Building a Telegram Video Avatar Converter with FFmpeg and Aiogram 3

#telegram #python #ffmpeg #tutorial

The bug that ate my afternoon

I record a quick clip on my iPhone, open Telegram, tap the camera icon next to my profile, pick the video, hit set as avatar. Telegram thinks for a second, then shows the old avatar like nothing happened. No error, no toast, no log. The file is fine. It plays in Photos. It uploads to other chats. But as a video avatar, it gets silently rejected.

The culprit: iPhone shoots in HEVC (H.265) by default since iOS 11. Telegram's video avatar slot accepts only H.264 in an MP4 container, plus a stack of other constraints that are not documented in any user-facing place. The mobile app does not tell you why the upload was rejected, it just discards it.

I built @LiveAvaBot to fix that one specific paper cut. You send any video or GIF, the bot returns a Telegram-ready video avatar. Here is how the pipeline works.

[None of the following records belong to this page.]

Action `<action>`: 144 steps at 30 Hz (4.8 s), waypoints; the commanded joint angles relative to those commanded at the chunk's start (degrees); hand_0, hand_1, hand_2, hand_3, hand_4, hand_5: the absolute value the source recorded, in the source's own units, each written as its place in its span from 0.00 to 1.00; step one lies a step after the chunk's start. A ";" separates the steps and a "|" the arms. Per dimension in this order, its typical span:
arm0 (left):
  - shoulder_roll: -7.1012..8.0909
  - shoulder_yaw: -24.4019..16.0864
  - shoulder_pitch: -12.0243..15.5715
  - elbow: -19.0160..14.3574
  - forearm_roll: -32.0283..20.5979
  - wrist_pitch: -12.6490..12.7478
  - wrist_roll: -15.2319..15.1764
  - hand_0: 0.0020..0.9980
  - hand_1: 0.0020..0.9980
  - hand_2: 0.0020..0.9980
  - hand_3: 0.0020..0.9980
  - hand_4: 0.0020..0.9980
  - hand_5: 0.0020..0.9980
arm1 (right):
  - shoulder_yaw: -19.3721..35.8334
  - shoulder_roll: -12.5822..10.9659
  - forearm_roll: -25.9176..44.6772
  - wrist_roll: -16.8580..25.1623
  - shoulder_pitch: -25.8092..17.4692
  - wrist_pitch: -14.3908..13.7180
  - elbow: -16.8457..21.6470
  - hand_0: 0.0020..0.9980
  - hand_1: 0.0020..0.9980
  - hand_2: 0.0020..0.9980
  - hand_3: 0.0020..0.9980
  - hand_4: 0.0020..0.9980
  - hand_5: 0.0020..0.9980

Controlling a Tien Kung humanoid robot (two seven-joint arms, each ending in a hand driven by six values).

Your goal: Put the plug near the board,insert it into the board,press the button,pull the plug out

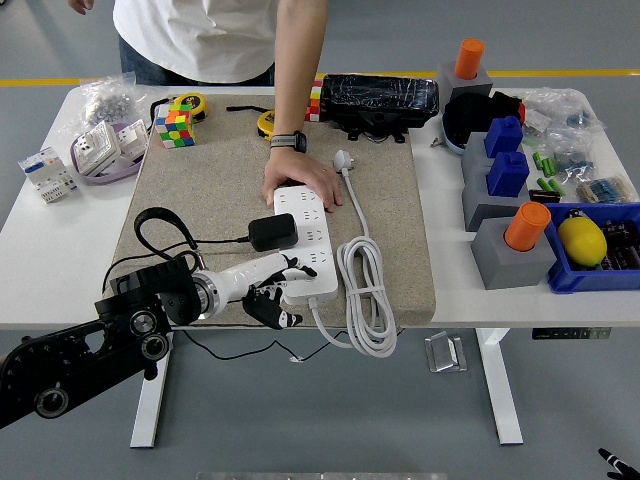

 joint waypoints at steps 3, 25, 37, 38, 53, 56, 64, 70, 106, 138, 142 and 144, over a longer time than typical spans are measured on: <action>-0.08 -1.08 0.47 0.56 -0.77 2.52 -2.84 0.10 0.06 0.16 0.59 0.79 0.14 | 0.05 0.08 -0.02 0.02 -0.02 -0.01 0.02 0.62 0.67 0.64 0.57 0.98 0.59; -0.26 -2.92 2.67 1.27 -2.32 11.10 -10.52 0.19 0.16 0.28 0.49 0.80 0.23 | 0.99 0.82 -0.20 -0.03 -0.33 -0.04 -0.04 0.62 0.67 0.64 0.57 0.98 0.59; -0.22 -2.74 2.52 1.26 -2.45 10.43 -9.97 0.18 0.12 0.28 0.52 0.81 0.24 | 1.31 0.84 -0.28 -0.05 -0.35 -0.04 0.02 0.62 0.67 0.64 0.57 0.98 0.59; -0.23 -2.65 2.47 1.25 -2.20 10.23 -9.76 0.18 0.12 0.28 0.52 0.81 0.24 | 1.32 0.85 -0.29 -0.06 -0.34 -0.04 0.04 0.62 0.67 0.64 0.57 0.98 0.59; 0.01 -2.15 1.89 -1.76 0.79 0.30 0.16 0.09 0.06 0.16 0.86 0.76 0.00 | 1.28 0.70 -0.24 -0.10 -0.33 -0.01 0.05 0.62 0.67 0.64 0.57 0.98 0.59; -0.08 -1.71 1.62 -1.60 1.42 0.25 0.35 0.08 0.06 0.15 0.87 0.77 0.00 | 1.17 0.69 -0.18 -0.09 -0.23 -0.01 0.07 0.62 0.67 0.64 0.57 0.98 0.59; 0.03 -0.12 0.95 -0.15 1.74 -0.57 1.33 0.08 0.06 0.15 0.86 0.77 0.00 | 0.76 0.55 -0.09 -0.08 0.01 0.01 0.08 0.62 0.67 0.64 0.57 0.98 0.59; 0.04 0.53 0.48 0.91 1.76 -0.51 1.37 0.08 0.06 0.16 0.85 0.78 0.00 | 0.67 0.35 -0.04 -0.07 0.08 0.01 0.10 0.62 0.67 0.64 0.57 0.98 0.59; -1.19 -1.46 -1.06 7.93 -0.17 19.68 -17.52 0.23 0.19 0.36 0.55 0.87 0.27 | 0.83 0.48 -0.03 -0.02 -0.13 0.01 0.15 0.62 0.67 0.64 0.57 0.98 0.59; -5.62 10.23 -8.25 27.27 4.43 24.84 -19.66 0.47 0.52 0.57 0.58 0.88 0.13 | 0.58 0.42 0.23 -0.06 -0.16 0.04 0.23 0.62 0.67 0.64 0.57 0.98 0.59; -5.89 11.66 -8.87 28.51 3.72 25.64 -20.19 0.47 0.52 0.57 0.58 0.88 0.13 | 0.54 0.35 0.15 -0.07 -0.08 0.04 0.40 0.62 0.67 0.64 0.57 0.98 0.59; -6.12 12.66 -9.25 29.27 2.80 26.75 -21.21 0.40 0.49 0.56 0.57 0.78 0.08 | 0.66 0.35 0.13 -0.07 -0.13 0.02 0.48 0.62 0.67 0.64 0.57 0.98 0.59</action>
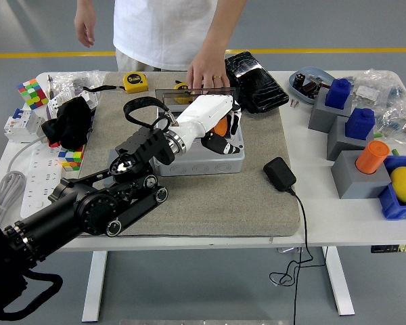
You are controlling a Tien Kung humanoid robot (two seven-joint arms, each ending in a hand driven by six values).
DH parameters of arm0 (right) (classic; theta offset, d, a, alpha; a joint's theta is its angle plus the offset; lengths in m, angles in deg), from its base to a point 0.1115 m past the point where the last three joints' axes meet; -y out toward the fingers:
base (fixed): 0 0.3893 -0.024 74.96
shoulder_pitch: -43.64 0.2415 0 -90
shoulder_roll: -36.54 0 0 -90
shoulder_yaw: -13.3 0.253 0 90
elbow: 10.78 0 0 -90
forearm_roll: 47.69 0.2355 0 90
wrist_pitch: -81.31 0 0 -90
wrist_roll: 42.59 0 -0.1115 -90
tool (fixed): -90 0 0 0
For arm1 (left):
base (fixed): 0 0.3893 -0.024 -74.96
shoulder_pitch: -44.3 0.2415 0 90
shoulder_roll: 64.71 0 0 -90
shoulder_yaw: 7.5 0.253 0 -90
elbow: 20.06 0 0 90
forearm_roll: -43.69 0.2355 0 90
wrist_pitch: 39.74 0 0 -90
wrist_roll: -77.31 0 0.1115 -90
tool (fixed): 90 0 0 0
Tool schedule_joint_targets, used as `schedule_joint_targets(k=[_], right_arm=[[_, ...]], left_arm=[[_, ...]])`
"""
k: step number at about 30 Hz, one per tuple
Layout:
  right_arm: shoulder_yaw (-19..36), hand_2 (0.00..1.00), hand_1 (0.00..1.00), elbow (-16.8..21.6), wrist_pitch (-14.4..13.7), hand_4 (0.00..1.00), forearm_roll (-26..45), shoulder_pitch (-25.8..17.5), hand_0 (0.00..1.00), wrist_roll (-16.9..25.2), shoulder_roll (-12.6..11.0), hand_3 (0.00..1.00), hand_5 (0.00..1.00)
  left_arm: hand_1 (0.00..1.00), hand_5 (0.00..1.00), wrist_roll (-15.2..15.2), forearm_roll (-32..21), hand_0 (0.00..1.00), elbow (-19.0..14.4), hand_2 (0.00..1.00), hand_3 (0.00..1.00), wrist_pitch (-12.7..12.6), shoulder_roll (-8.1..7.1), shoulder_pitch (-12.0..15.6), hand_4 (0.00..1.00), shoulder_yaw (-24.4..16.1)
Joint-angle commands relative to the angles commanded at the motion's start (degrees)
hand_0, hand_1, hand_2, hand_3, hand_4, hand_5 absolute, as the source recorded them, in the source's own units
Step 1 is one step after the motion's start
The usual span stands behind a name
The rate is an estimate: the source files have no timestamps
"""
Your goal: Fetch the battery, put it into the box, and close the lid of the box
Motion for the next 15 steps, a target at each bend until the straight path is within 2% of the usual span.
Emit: schedule_joint_targets(k=[5,6,15], right_arm=[[-0.3,0.583,0.6,0.0,0.0,0.919,0.1,0.0,0.544,0.0,-0.1,0.542,0.457],[-0.4,0.582,0.6,0.0,0.0,0.918,0.1,-0.1,0.544,-0.1,-0.1,0.541,0.456],[-0.8,0.582,0.6,0.2,-0.1,0.918,-0.1,0.1,0.545,0.0,0.0,0.541,0.456]], left_arm=[[0.087,0.043,1.4,-1.6,0.086,3.7,0.182,0.268,-1.2,0.0,-2.2,0.998,2.8],[0.126,0.067,1.6,-1.7,0.132,4.3,0.204,0.321,-1.4,0.0,-2.5,0.998,3.0],[0.159,0.11,3.6,-2.6,0.162,7.3,0.228,0.343,-4.2,0.0,-3.7,0.998,4.6]])
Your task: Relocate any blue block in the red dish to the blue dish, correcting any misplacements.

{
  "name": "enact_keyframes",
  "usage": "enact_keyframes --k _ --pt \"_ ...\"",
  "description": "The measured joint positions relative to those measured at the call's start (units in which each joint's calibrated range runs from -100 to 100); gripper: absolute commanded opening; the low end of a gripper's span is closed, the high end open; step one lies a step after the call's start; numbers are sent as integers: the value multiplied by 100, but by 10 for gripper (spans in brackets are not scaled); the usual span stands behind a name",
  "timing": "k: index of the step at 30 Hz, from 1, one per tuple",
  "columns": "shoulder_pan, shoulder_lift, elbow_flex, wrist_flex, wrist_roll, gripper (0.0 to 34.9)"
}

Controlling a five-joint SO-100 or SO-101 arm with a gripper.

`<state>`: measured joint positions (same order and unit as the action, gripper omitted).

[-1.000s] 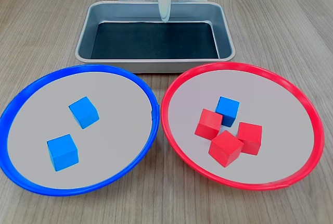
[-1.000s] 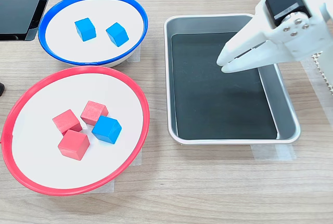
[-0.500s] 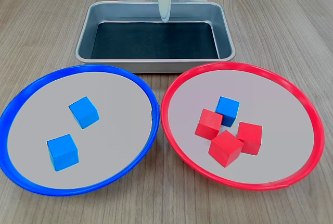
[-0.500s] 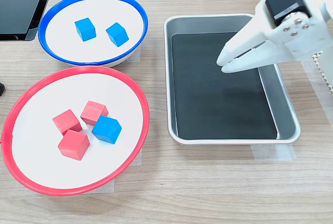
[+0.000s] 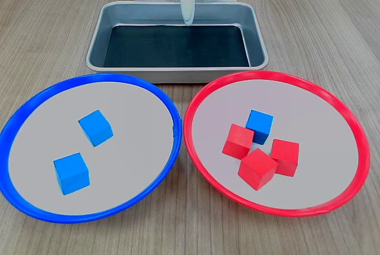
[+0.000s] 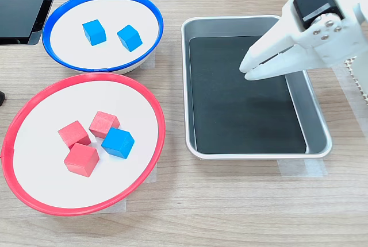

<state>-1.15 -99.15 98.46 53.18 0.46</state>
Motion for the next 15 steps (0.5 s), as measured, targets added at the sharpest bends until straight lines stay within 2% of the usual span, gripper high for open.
enact_keyframes --k 15 --pt "0 51 100 -179 88 0"
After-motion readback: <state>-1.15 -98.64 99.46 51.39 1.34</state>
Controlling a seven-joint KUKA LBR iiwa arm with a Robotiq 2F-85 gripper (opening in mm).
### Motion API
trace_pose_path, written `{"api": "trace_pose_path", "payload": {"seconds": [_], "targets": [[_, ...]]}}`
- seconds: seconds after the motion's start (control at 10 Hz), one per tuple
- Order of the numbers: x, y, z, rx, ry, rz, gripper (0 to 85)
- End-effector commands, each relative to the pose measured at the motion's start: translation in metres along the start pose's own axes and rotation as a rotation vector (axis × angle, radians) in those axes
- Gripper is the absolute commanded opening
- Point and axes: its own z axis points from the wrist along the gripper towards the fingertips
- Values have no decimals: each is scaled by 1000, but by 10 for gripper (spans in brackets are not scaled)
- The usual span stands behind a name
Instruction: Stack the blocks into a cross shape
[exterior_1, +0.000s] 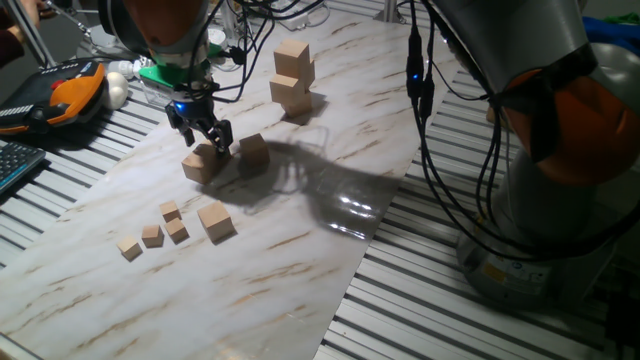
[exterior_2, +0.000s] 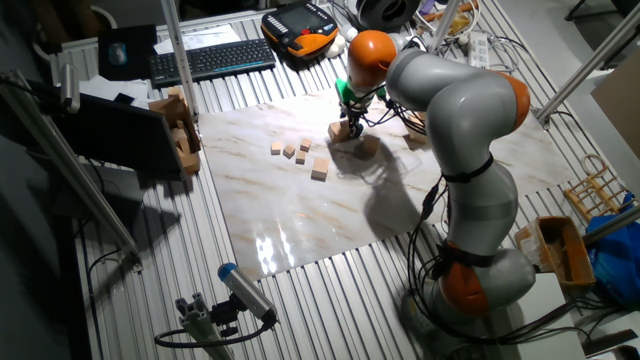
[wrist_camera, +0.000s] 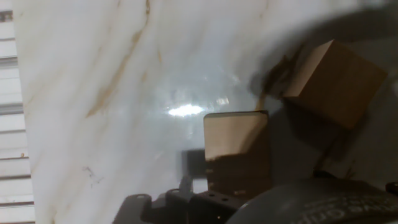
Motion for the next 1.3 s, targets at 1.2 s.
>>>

What Telegram actually wants

The official Bot API docs are vague, but reverse-engineering the desktop client plus a lot of trial and error gives you the real spec for video avatars:

Container: MP4 with faststart (moov atom at the front)
Video codec: H.264 (libx264), yuv420p pixel format
Resolution: exactly 800x800, square
Duration: at most 10 seconds
File size: at most 2 MB
Audio: must be stripped entirely (no silent audio track, just no track at all)
Framerate: anything up to 30 fps is safe, I default to 25

Miss any one of these and the upload gets silently dropped. The 2 MB cap is the meanest one because it forces you to compromise between duration, resolution detail, and bitrate.

The ffmpeg recipe

The conversion is two passes. First, I run cropdetect to find the largest square inside the input. Most videos are 16:9 or 9:16, so naive center-crop loses important content. Cropdetect catches letterboxes and lets me crop a tighter square around the actual subject.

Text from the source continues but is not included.